=== Section Start ===

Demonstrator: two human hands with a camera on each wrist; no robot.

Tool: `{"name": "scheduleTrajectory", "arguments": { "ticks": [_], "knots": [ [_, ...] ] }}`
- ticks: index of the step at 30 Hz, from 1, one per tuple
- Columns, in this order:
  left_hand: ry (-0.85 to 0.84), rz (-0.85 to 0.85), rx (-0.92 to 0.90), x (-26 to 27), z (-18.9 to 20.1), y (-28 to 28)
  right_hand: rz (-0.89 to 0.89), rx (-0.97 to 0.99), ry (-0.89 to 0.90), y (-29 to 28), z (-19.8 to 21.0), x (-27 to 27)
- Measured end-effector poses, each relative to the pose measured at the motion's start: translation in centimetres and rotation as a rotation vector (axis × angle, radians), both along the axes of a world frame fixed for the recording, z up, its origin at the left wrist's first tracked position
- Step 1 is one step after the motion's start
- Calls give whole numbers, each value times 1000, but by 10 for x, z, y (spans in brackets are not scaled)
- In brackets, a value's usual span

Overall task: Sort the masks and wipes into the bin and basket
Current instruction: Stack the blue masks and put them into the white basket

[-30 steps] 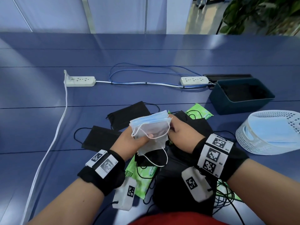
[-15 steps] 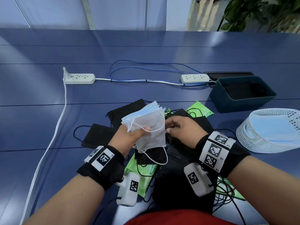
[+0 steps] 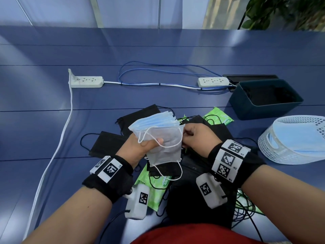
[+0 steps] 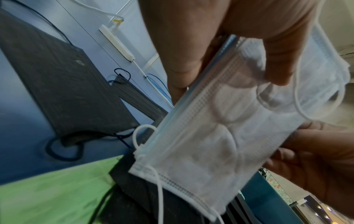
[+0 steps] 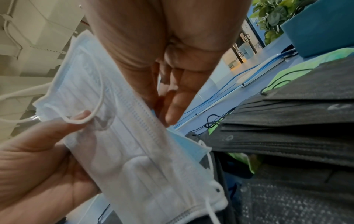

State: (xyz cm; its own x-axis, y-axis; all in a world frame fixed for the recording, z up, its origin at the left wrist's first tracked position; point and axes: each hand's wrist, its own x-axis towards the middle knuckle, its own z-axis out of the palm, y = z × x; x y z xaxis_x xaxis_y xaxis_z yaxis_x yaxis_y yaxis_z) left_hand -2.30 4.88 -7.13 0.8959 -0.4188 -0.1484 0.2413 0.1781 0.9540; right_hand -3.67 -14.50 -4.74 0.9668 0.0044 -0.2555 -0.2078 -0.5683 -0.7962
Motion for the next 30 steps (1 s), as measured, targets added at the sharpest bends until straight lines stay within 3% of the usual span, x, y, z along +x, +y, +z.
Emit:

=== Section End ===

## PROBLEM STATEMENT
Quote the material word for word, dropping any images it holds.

## SOLUTION TO THE EXERCISE
Demonstrator: two human hands with a camera on each wrist; no robot.

Tool: `{"name": "scheduleTrajectory", "arguments": { "ticks": [_], "knots": [ [_, ...] ] }}`
- ticks: index of the step at 30 Hz, from 1, one per tuple
- Columns, in this order:
  left_hand: ry (-0.85 to 0.84), rz (-0.85 to 0.85), rx (-0.92 to 0.90), x (-26 to 27), z (-18.9 to 20.1), y (-28 to 28)
  right_hand: rz (-0.89 to 0.89), rx (-0.97 to 0.99), ry (-0.89 to 0.90), y (-29 to 28), z (-19.8 to 21.0), x (-27 to 27)
- Measured end-effector poses, each relative to the pose measured at the motion's start: translation in centimetres and rotation as a rotation vector (axis × angle, radians), both along the axes of a world frame fixed for the recording, z up, its origin at the left wrist's first tracked position
- Step 1 is one step after the motion's start
- Calls give whole numbers, each value times 1000, but by 10 for x, z, y (spans in brackets are not scaled)
- In brackets, a value's usual span

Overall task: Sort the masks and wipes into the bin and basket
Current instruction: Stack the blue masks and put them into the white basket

[-30 steps] 
[-15 steps] 
[+0 steps] 
[+0 steps] 
[+0 steps] 

State: (xyz cm; its own x-axis, y-axis; all in a world frame fixed for the recording, z up, its origin at the left wrist's first tracked position; point and axes: each hand's wrist, its own x-axis towards the middle knuckle, its own z-axis out of the palm, y = z × x; x y z xaxis_x xaxis_y xaxis_z yaxis_x yaxis_y yaxis_z) left_hand -2.30 4.88 -7.13 0.8959 -0.4188 -0.1484 0.2413 0.1781 0.9540; right_hand -3.67 -14.50 -4.74 0.9668 0.0044 -0.2555 -0.2078 -0.5683 -0.7962
Motion for the next 30 steps (1 s), as measured, targets added at the sharpest bends until straight lines stay within 3% of the usual span, x, y, z along +x, +y, +z.
Emit:

No further output is needed.